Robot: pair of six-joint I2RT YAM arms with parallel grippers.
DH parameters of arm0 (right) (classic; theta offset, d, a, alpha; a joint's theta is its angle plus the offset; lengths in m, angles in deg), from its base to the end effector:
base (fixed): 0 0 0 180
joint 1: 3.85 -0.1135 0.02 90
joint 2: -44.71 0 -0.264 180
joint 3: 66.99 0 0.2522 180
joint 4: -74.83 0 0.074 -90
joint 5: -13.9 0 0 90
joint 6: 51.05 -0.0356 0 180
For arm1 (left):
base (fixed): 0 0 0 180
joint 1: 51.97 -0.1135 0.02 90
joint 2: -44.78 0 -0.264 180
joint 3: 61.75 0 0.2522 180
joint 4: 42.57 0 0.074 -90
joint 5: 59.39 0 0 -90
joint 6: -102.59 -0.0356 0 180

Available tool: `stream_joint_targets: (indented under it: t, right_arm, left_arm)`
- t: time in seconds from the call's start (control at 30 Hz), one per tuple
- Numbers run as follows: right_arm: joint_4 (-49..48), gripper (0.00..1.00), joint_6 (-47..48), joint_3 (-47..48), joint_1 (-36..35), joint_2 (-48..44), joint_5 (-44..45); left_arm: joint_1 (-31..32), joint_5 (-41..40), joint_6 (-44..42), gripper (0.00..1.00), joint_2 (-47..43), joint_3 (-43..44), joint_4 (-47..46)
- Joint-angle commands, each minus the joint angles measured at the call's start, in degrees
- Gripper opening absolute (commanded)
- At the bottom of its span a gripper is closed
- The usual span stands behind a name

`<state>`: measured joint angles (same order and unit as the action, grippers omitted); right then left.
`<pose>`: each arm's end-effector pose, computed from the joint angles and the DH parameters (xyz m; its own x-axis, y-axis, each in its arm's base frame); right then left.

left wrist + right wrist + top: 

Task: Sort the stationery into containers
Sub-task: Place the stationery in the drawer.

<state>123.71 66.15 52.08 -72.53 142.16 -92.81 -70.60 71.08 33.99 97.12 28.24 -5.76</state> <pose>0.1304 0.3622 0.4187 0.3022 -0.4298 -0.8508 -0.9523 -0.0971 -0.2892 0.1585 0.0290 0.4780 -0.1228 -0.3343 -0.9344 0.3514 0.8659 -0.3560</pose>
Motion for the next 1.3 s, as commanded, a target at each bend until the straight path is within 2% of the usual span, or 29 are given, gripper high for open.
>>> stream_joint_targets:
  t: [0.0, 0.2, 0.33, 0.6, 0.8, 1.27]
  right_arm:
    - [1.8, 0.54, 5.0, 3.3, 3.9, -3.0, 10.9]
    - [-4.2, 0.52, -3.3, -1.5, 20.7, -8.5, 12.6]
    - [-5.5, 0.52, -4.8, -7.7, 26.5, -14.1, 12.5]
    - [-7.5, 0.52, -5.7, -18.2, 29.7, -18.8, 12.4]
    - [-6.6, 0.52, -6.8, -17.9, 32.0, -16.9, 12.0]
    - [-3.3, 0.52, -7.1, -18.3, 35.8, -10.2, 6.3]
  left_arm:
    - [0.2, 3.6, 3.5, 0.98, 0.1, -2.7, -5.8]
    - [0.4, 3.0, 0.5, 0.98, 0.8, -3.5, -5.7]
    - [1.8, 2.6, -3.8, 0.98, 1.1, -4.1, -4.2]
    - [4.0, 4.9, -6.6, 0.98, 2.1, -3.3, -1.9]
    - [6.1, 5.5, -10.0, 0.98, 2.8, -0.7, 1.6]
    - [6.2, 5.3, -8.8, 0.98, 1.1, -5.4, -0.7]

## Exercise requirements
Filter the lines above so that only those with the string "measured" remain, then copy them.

## Reply to the exercise
- Joint-angle commands, each minus the joint angles measured at the call's start, in degrees
`<state>`: measured joint angles (same order and unit as the action, grippers omitted); right then left.

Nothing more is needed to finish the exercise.